So you want to get a job in data science?
You’ve been doing all the courses and you’ve been making some pretty sweet visualisations but now what?
I was in Melbourne recently and had the privilege of being shown around one of Australia’s largest tech companies, REA Group.
Their main site, realestate.com.au gets 7 million unique visits per month — remember this is Australia, our population is 22 million. So 1 in 3 people visit the site every month. We love real estate.
From these 7 million unique visits per month, 300 million data points are collected, analysed and experimented with to provide a better experience.
When Nigel Dalton, Chief Inventor of REA Group, and I were discussing the timeline of REA Group, he said they’re moving away from a search space into a matching space.
Rather than searching for the perfect property, REA wants to use their data to help match you with the perfect property. In essence, using your past preferences to show you places you’re more likely to be interested in.
If you’re thinking this is something new, it’s not. It’s happening all over the web. Netflix’s recommendation engine and Facebook’s newsfeed do this. My brothers and I rarely search for YouTube videos anymore because their recommendations are so good.
Patterns. Patterns are everywhere. The 3-inches at the top of your skull is an expert pattern recogniser. It’s how a 20-year veteran real estate agent can look a home in their local suburb and guesstimate the value within a few decimals. But now our ability to replicate this pattern recognition with machines is catching up, in some instances, surpassing our grey matter.
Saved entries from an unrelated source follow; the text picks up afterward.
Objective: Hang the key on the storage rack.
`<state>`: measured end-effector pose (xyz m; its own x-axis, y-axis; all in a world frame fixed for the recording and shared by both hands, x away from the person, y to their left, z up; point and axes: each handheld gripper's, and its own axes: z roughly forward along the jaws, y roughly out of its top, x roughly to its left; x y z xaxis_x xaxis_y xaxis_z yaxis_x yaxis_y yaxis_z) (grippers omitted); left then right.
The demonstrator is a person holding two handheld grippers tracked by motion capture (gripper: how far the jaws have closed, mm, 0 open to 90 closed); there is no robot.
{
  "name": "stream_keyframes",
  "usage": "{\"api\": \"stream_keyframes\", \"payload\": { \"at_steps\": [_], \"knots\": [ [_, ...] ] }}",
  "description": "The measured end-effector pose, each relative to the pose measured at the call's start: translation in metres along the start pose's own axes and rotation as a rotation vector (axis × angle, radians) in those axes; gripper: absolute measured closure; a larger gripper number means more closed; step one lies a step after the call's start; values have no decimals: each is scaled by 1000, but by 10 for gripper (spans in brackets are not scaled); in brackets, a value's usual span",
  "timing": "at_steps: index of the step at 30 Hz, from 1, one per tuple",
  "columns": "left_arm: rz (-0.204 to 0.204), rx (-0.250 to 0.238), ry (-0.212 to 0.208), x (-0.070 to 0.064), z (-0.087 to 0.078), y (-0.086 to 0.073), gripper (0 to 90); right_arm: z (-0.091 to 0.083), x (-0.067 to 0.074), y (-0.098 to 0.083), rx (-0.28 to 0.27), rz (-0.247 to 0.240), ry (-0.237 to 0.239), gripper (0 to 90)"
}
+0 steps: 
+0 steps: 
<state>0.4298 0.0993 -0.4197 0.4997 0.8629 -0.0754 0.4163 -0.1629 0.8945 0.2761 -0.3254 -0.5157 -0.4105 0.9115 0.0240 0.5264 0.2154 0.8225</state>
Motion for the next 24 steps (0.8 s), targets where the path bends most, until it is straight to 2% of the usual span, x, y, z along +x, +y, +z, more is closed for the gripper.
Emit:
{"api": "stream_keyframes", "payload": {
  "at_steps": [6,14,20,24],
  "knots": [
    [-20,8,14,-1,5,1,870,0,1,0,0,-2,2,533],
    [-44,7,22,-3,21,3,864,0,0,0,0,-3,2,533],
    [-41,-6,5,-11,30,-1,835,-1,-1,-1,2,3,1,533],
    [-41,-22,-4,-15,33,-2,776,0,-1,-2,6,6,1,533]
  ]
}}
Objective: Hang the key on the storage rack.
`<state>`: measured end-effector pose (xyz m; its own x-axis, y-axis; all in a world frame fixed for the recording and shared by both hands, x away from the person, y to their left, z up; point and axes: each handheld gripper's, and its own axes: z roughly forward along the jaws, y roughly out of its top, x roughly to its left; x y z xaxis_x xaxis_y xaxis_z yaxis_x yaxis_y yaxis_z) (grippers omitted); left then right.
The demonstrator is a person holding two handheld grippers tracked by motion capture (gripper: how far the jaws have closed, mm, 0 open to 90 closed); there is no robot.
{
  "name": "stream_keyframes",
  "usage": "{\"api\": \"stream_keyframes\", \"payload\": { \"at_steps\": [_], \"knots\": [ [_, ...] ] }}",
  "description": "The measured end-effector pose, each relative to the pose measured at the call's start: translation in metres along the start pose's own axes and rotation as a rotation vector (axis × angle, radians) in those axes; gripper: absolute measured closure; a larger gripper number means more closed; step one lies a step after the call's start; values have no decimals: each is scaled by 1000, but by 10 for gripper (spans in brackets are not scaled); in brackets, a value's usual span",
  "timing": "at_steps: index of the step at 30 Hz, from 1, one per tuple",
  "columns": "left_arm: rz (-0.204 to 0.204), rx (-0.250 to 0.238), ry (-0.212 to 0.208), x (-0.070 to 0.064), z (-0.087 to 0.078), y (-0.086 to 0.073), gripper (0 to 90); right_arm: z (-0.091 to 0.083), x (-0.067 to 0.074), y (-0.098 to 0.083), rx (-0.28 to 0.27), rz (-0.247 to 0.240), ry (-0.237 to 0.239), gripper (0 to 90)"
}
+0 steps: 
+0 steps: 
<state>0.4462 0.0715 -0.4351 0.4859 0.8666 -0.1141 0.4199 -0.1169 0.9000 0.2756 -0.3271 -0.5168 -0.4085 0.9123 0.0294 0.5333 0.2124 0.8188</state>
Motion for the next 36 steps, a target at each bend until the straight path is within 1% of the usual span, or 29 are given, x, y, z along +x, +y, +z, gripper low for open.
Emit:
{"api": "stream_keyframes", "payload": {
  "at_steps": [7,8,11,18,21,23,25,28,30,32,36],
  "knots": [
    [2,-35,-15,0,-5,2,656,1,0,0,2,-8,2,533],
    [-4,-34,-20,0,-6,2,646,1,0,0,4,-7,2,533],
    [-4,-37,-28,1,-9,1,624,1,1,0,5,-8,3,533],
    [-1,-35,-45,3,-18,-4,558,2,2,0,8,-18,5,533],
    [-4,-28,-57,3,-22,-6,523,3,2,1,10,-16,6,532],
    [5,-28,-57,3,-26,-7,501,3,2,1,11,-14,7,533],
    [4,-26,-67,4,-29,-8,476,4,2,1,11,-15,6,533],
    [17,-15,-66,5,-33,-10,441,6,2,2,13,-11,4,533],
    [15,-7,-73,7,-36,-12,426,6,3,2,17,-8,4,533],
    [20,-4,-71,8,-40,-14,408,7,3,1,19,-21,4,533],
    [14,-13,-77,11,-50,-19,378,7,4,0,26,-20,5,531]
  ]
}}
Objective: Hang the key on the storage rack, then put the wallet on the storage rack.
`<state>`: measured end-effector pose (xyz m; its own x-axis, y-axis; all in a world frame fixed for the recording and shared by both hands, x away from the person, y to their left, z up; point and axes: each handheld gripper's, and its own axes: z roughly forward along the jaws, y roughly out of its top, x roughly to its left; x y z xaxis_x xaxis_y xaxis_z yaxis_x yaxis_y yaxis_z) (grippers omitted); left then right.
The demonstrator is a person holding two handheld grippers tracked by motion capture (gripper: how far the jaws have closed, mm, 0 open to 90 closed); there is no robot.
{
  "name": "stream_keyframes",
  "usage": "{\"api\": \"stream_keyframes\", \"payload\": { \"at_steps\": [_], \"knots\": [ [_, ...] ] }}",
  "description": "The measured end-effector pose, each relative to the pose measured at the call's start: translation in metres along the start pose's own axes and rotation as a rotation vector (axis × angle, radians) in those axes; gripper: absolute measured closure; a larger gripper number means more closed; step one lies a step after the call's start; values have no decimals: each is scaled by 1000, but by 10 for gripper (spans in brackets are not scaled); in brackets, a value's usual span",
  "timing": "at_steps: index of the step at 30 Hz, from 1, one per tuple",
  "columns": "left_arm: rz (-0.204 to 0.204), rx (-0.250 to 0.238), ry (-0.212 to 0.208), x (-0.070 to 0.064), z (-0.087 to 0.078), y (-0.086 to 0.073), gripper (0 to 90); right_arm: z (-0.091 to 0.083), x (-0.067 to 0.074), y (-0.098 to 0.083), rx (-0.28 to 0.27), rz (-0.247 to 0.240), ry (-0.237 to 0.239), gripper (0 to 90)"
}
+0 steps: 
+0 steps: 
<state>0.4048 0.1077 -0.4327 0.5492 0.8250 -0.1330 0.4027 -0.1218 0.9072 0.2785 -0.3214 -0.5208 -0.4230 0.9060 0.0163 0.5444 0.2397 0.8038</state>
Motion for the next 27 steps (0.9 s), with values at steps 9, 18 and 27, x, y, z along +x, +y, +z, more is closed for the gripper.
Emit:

There’s no way you or I could take in the 300 million data points and imagine bettering the experience for 7 million people. Maybe I could take in 10 and better it for 1 person and you 20. Then how do you match someone with a property based off of their previous searches? Data science.
What was I looking for?
When I was talking with REA’s most Senior Data Scientist I wanted to find out what it took to get on his team.
For clarity, REA has a data science team of 12 and data plays a part in almost every one of REA’s business decisions. There’s something beautiful about how much impact a relatively small team can have with access to the right tools.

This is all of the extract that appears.